Reputation: 802
I have a pyspark job available on GCP Dataproc to be triggered on airflow as shown below:
config = help.loadJSON("batch/config_file")
MY_PYSPARK_JOB = {
"reference": {"project_id": "my_project_id"},
"placement": {"cluster_name": "my_cluster_name"},
"pyspark_job": {
"main_python_file_uri": "gs://file/loc/my_spark_file.py"]
"properties": config["spark_properties"]
"args": <TO_BE_ADDED>
},
}
I need to supply command line arguments to this pyspark job as show below [this is how I am running my pyspark job from command line]:
spark-submit gs://file/loc/my_spark_file.py --arg1 val1 --arg2 val2
I am providing the arguments to my pyspark job using "configparser". Therefore, arg1 is the key and val1 is the value from my spark-submit commant above.
How do I define the "args" param in the "MY_PYSPARK_JOB" defined above [equivalent to my command line arguments]?
Upvotes: 5
Views: 1945
Reputation: 802
I finally managed to solve this conundrum. If we are making use of ConfigParser, the key has to be specified as below [irrespective of whether the argument is being passed as command or on airflow]:
--arg1
In airflow, the configs are passed as a Sequence[str] (as mentioned by @Betjens below) and each argument is defined as follows:
arg1=val1
Therefore, as per my requirement, command line arguments are defined as depicted below:
"args": ["--arg1=val1",
"--arg2=val2"]
PS: Thank you @Betjens for all your suggestions.
Upvotes: 4
Reputation: 1391
You have to pass a Sequence[str]
. If you check DataprocSubmitJobOperator you will see that the params job
implements a class google.cloud.dataproc_v1.types.Job.

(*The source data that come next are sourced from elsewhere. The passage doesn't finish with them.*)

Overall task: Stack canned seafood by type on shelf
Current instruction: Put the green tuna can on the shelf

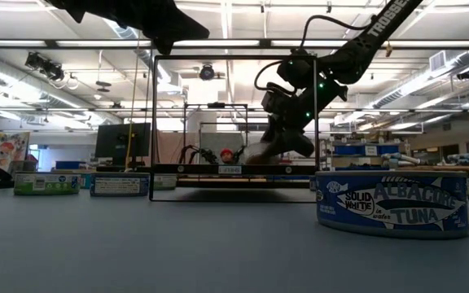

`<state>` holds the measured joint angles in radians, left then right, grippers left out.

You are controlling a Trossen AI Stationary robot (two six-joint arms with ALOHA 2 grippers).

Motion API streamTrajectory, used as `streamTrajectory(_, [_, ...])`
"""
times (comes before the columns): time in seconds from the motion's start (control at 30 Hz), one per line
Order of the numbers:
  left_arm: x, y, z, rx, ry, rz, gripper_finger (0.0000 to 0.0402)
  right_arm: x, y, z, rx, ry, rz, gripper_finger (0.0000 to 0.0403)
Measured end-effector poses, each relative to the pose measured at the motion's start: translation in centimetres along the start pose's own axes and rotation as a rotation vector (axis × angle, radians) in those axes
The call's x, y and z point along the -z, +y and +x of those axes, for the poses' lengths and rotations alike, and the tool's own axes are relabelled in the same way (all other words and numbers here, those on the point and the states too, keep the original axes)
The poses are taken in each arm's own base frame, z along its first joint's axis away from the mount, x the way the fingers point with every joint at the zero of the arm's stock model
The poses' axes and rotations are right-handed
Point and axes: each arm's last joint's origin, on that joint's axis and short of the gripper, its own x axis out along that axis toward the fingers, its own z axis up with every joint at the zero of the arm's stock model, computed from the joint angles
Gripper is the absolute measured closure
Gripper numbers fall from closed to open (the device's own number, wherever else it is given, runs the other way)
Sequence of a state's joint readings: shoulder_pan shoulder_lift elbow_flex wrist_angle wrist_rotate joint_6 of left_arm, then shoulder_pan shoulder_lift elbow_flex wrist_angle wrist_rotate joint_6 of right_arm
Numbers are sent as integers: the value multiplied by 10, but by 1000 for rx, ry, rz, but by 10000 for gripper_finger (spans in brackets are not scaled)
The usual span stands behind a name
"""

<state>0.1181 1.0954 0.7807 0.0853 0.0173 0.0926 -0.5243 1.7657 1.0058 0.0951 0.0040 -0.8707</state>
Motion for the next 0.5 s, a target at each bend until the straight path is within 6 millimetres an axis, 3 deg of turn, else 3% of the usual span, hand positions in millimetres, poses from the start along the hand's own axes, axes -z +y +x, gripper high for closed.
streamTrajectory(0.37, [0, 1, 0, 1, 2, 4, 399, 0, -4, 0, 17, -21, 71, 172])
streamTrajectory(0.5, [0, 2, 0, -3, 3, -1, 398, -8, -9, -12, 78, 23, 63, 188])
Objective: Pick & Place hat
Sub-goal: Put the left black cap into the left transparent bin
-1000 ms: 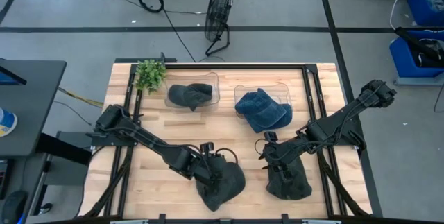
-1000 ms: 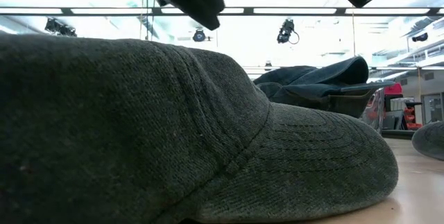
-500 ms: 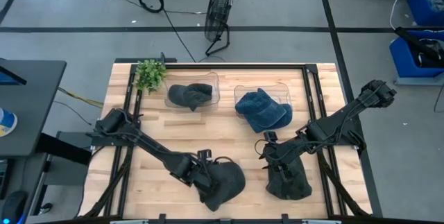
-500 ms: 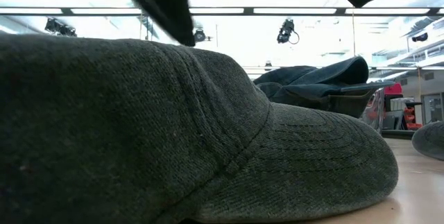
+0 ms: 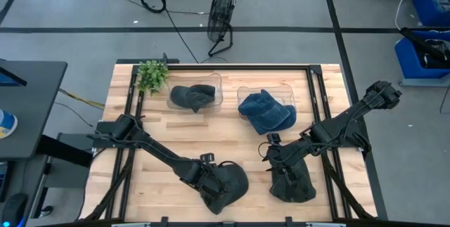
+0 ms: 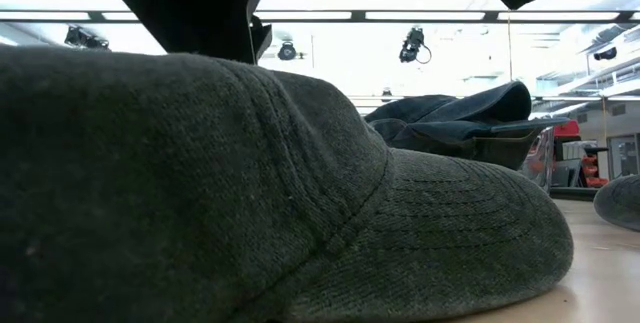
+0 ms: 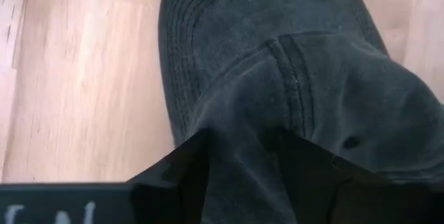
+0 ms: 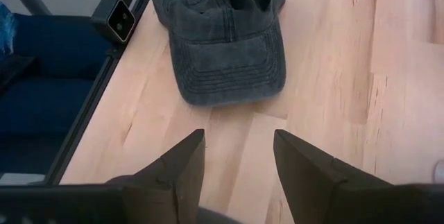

class DataprocSubmitJobOperator(BaseOperator):
...
:param job: Required. The job resource. If a dict is provided, it must be of the same form as the protobuf message.
:class:`~google.cloud.dataproc_v1.types.Job`
So, on the section about job type pySpark
which is google.cloud.dataproc_v1.types.PySparkJob:
args Sequence[str] Optional. The arguments to pass to the driver. Do not include arguments, such as
--conf
, that can be set as job properties, since a collision may occur that causes an incorrect job submission.
Upvotes: 1